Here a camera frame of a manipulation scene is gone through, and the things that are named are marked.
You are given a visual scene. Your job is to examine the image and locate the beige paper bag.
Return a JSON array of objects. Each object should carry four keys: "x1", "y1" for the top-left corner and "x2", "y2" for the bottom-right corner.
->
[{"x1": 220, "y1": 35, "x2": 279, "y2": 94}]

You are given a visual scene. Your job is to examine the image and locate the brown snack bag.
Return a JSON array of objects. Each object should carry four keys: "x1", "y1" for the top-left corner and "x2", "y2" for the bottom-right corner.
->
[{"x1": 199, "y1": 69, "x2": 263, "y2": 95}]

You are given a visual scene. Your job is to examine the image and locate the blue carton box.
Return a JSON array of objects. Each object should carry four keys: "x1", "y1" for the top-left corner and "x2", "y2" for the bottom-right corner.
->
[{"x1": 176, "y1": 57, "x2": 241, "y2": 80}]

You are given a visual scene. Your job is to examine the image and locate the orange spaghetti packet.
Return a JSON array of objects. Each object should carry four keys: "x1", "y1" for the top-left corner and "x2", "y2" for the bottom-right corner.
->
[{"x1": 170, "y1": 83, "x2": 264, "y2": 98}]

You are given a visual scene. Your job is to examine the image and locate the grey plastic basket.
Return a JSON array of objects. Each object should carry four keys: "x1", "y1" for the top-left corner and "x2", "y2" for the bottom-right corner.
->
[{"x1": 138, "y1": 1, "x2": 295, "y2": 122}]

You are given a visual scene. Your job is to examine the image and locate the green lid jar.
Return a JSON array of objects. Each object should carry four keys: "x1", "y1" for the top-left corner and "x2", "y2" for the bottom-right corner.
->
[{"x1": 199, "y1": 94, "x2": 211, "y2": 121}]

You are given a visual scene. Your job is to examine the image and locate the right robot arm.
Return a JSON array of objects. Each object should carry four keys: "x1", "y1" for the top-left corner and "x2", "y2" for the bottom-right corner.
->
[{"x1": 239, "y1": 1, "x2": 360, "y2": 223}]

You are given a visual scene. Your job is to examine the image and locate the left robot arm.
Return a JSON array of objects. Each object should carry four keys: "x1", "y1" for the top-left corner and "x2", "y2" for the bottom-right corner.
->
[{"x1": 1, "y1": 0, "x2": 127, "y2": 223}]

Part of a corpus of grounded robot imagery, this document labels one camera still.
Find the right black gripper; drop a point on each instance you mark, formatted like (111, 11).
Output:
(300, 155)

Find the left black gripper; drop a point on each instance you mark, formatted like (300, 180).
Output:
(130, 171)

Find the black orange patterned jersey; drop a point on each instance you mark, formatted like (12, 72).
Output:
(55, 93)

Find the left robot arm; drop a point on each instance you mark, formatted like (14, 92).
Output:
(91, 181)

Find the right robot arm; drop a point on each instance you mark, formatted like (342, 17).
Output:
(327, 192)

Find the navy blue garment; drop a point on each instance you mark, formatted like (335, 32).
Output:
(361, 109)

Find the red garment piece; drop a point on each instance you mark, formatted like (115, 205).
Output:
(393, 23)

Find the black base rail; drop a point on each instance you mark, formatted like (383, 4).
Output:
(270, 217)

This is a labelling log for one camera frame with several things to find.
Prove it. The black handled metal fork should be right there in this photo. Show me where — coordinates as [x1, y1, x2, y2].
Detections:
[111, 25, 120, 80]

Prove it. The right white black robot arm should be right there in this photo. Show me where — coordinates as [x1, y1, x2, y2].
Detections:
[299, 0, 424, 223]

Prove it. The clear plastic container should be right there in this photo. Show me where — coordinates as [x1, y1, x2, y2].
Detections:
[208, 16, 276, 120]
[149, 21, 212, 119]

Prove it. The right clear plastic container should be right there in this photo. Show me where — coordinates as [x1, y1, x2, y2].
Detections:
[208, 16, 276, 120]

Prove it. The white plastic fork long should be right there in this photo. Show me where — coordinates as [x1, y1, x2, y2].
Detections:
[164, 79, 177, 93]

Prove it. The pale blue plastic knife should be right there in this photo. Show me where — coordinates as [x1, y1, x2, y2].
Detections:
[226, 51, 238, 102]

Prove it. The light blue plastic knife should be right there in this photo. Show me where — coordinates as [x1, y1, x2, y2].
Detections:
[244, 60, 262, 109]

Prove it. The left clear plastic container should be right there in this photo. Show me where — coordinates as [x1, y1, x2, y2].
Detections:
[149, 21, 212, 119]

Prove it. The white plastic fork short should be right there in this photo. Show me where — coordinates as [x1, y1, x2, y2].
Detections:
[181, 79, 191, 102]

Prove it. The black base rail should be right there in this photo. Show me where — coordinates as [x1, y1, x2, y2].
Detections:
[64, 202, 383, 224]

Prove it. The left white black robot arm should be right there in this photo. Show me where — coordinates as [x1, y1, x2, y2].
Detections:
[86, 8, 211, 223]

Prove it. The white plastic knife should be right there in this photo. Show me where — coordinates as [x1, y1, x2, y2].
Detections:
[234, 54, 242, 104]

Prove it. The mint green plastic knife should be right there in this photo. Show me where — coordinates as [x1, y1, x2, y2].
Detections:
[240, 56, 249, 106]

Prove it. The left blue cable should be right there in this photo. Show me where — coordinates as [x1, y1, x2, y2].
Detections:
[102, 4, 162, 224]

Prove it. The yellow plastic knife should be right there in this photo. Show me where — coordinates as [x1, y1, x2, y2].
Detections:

++++++++++++++++++++

**Aim of the task**
Repeat the whole listing above, word for word.

**Answer section**
Here a camera frame of a manipulation scene is gone through, and the things that are named are marked.
You are given a visual scene. Your job is to examine the image and locate the beige paper bag.
Return a JSON array of objects. Each object should carry four keys: "x1", "y1" for the top-left corner and "x2", "y2" for the bottom-right corner.
->
[{"x1": 220, "y1": 35, "x2": 279, "y2": 94}]

You are given a visual scene. Your job is to examine the image and locate the brown snack bag.
Return a JSON array of objects. Each object should carry four keys: "x1", "y1" for the top-left corner and "x2", "y2" for the bottom-right corner.
->
[{"x1": 199, "y1": 69, "x2": 263, "y2": 95}]

You are given a visual scene. Your job is to examine the image and locate the blue carton box.
Return a JSON array of objects. Each object should carry four keys: "x1", "y1" for the top-left corner and "x2", "y2" for the bottom-right corner.
->
[{"x1": 176, "y1": 57, "x2": 241, "y2": 80}]

You are given a visual scene. Your job is to examine the image and locate the orange spaghetti packet.
Return a JSON array of objects. Each object should carry four keys: "x1", "y1" for the top-left corner and "x2", "y2" for the bottom-right corner.
->
[{"x1": 170, "y1": 83, "x2": 264, "y2": 98}]

You are given a visual scene. Your job is to examine the image and locate the grey plastic basket.
Return a JSON array of objects. Each object should carry four keys: "x1", "y1" for the top-left corner and "x2", "y2" for the bottom-right corner.
->
[{"x1": 138, "y1": 1, "x2": 295, "y2": 122}]

You are given a visual scene. Your job is to examine the image and locate the green lid jar.
Return a JSON array of objects. Each object should carry four keys: "x1", "y1" for the top-left corner and "x2", "y2" for the bottom-right corner.
->
[{"x1": 199, "y1": 94, "x2": 211, "y2": 121}]

You are given a visual scene. Your job is to examine the image and locate the right robot arm.
Return a JSON array of objects. Each object should carry four keys: "x1", "y1" for the top-left corner and "x2", "y2" for the bottom-right corner.
->
[{"x1": 239, "y1": 1, "x2": 360, "y2": 223}]

You are given a visual scene. Your job is to examine the image and locate the left robot arm.
Return a JSON array of objects. Each object should carry four keys: "x1", "y1" for the top-left corner and "x2", "y2" for the bottom-right corner.
->
[{"x1": 1, "y1": 0, "x2": 127, "y2": 223}]

Part of a corpus of grounded robot imagery, this document labels one camera still.
Find the right black gripper; drop a point on each instance you mark, formatted like (111, 11).
Output:
(300, 155)

Find the left black gripper; drop a point on each instance you mark, formatted like (300, 180).
Output:
(130, 171)

Find the black orange patterned jersey; drop a point on each instance you mark, formatted like (12, 72).
Output:
(55, 93)

Find the left robot arm; drop a point on each instance you mark, formatted like (14, 92).
Output:
(91, 181)

Find the right robot arm; drop a point on each instance you mark, formatted like (342, 17).
Output:
(327, 192)

Find the navy blue garment; drop a point on each instance you mark, formatted like (335, 32).
Output:
(361, 109)

Find the red garment piece; drop a point on each instance you mark, formatted like (115, 205).
Output:
(393, 23)

Find the black base rail; drop a point on each instance you mark, formatted like (383, 4).
Output:
(270, 217)

This is a labelling log for one camera frame with several things to find.
Prove it. The black handled metal fork should be right there in this photo. Show me where — coordinates as [x1, y1, x2, y2].
Detections:
[111, 25, 120, 80]

Prove it. The right white black robot arm should be right there in this photo. Show me where — coordinates as [x1, y1, x2, y2].
Detections:
[299, 0, 424, 223]

Prove it. The clear plastic container should be right there in this photo. Show me where — coordinates as [x1, y1, x2, y2].
Detections:
[208, 16, 276, 120]
[149, 21, 212, 119]

Prove it. The right clear plastic container should be right there in this photo. Show me where — coordinates as [x1, y1, x2, y2].
Detections:
[208, 16, 276, 120]

Prove it. The white plastic fork long should be right there in this photo. Show me where — coordinates as [x1, y1, x2, y2].
Detections:
[164, 79, 177, 93]

Prove it. The pale blue plastic knife should be right there in this photo. Show me where — coordinates as [x1, y1, x2, y2].
Detections:
[226, 51, 238, 102]

Prove it. The light blue plastic knife should be right there in this photo. Show me where — coordinates as [x1, y1, x2, y2].
Detections:
[244, 60, 262, 109]

Prove it. The left clear plastic container should be right there in this photo. Show me where — coordinates as [x1, y1, x2, y2].
Detections:
[149, 21, 212, 119]

Prove it. The white plastic fork short should be right there in this photo. Show me where — coordinates as [x1, y1, x2, y2].
Detections:
[181, 79, 191, 102]

Prove it. The black base rail should be right there in this photo. Show me where — coordinates as [x1, y1, x2, y2].
Detections:
[64, 202, 383, 224]

Prove it. The left white black robot arm should be right there in this photo. Show me where — coordinates as [x1, y1, x2, y2].
Detections:
[86, 8, 211, 223]

Prove it. The white plastic knife should be right there in this photo. Show me where — coordinates as [x1, y1, x2, y2].
Detections:
[234, 54, 242, 104]

Prove it. The mint green plastic knife should be right there in this photo. Show me where — coordinates as [x1, y1, x2, y2].
Detections:
[240, 56, 249, 106]

Prove it. The left blue cable should be right there in this photo. Show me where — coordinates as [x1, y1, x2, y2].
Detections:
[102, 4, 162, 224]

Prove it. The yellow plastic knife should be right there in this photo. Show me where — coordinates as [x1, y1, x2, y2].
Detections:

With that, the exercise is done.